2. GENRE
Definition – a style or category of art, music or literature.
Christine Gledhill - 'differences between genres meant different audiences could be
identified and catered to...This made it easier to standardise and stabilise
production‘.
Jane Feuer - ‘A genre is ultimately an abstract conception rather than something
that exists empirically in the world,'
In relation to film, AndrewTudor argued that genre is 'what we collectively believe it
to be' (though this begs the question about who 'we' are).
3. NARRATIVE
Definition – a spoken or written account of connected events.
TzvetanTodorov – suggested there were 5 stages to a
narrative:
Equilibrium – A happy start
A disruption of this equilibrium by an event – A problem occurs
A realisation that a disruption has happened
An attempt to repair the damage of the disruption – the
problem is solved
A restoration of the equilibrium – A happy ending
Allan Rowe – ‘Narrative involves the viewer in making sense of
what is seen, asking questions of what we see and anticipating
the answers. In particular, narrative invites us to ask both what
is going to happen next and when how will it all end. Narrative
operates on the tension between our anticipation of likely
outcomes drawn from genre conventions and the capacity to
surprise of frustrate our expectations.’
4. NARRATIVE
Erving Goffman – character theory – suggested that there are 4 main types of characters in
media text or production:
Protagonist (leading character)
Deuteragonist (secondary character)
Bit player (minor character whose specific background the audience is not aware of)
Fool (character who uses humour to convey messages)

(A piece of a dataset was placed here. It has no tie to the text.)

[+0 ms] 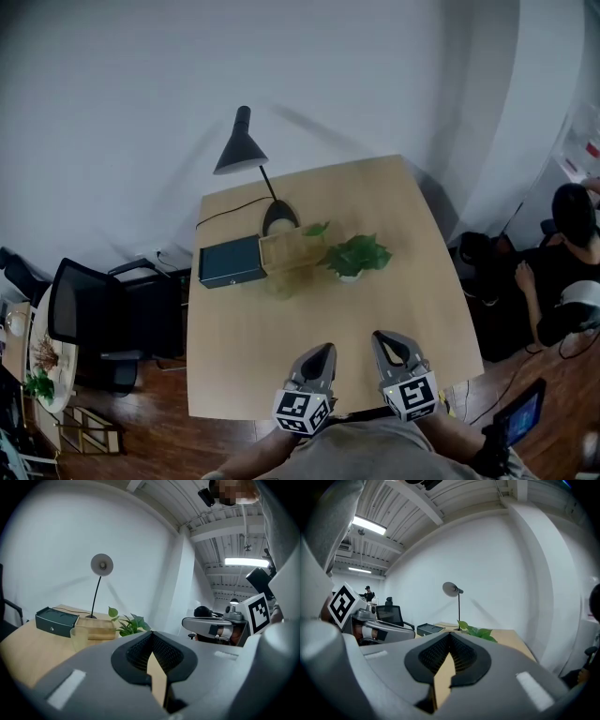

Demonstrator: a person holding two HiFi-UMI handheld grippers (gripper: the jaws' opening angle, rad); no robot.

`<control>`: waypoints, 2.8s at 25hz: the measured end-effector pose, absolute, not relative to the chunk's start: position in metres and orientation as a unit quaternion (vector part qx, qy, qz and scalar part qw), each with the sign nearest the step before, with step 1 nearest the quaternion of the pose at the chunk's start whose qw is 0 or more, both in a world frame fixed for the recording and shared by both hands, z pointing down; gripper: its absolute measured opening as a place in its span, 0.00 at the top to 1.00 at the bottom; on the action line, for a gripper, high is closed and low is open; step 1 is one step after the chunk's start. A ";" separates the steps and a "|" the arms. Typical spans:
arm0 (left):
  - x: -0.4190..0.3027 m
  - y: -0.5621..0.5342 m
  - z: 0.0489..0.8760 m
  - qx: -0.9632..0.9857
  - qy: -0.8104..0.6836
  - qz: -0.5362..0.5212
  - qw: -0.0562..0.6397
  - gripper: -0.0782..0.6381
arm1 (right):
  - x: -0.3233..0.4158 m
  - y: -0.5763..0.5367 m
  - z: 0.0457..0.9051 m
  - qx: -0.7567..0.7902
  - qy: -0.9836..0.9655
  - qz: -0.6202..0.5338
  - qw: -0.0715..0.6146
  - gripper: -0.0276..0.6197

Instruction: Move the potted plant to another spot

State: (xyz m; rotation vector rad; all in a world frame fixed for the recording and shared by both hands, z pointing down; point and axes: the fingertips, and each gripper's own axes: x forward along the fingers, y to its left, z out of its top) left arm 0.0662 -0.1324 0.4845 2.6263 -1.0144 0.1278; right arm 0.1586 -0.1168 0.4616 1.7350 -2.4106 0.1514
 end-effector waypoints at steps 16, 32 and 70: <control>0.120 -0.233 0.570 0.900 -0.397 0.115 0.138 0.84 | 0.201 -0.202 0.523 0.558 -0.817 0.103 0.108 0.95; 0.172 -0.321 0.669 0.889 -0.416 0.168 0.088 0.29 | 0.237 -0.213 0.571 0.548 -0.812 0.152 0.136 0.95; 0.185 -0.357 0.612 0.891 -0.431 0.115 0.081 0.26 | 0.256 -0.224 0.570 0.538 -0.818 0.151 0.136 0.95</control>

Vladimir Propp – character theory – suggested that there were 7 character types in the 100
tales he analysed:
Villain (struggles against hero)
Donor (prepares/gives the hero some magical object)
Helper (helps the hero in the quest)
False hero (perceived as a good character at the start but is actually evil)
Dispatcher (character who makes the lack known and send the hero off)
Hero (reacts to the donor, weds the princess)
Princess (person the hero marries
5. REPRESENTATION
Definition – the description or portrayal of someone/something
in a particular way.
Some key representations in media: age, gender, class, ethnicity
etc.
Representation refers to the construction of aspects of ‘reality’
such as people, places, objects, cultural identities and other
abstract concepts.
David Chandler – Representation refers to the construction in
any medium (especially the mass media) of aspects of ‘reality’
such as people, places, objects, events, cultural identities and
other abstract concepts. Such representations may be in speech
or writing as well as still or moving pictures
6. AUDIENCE
Definition – an individual or collective group of people who
read or consume any media text.
The hypodermic needle model – this theory argues that the
media is like a syringe which injects, ideas and beliefs into the
audience who have little choice but to accept it.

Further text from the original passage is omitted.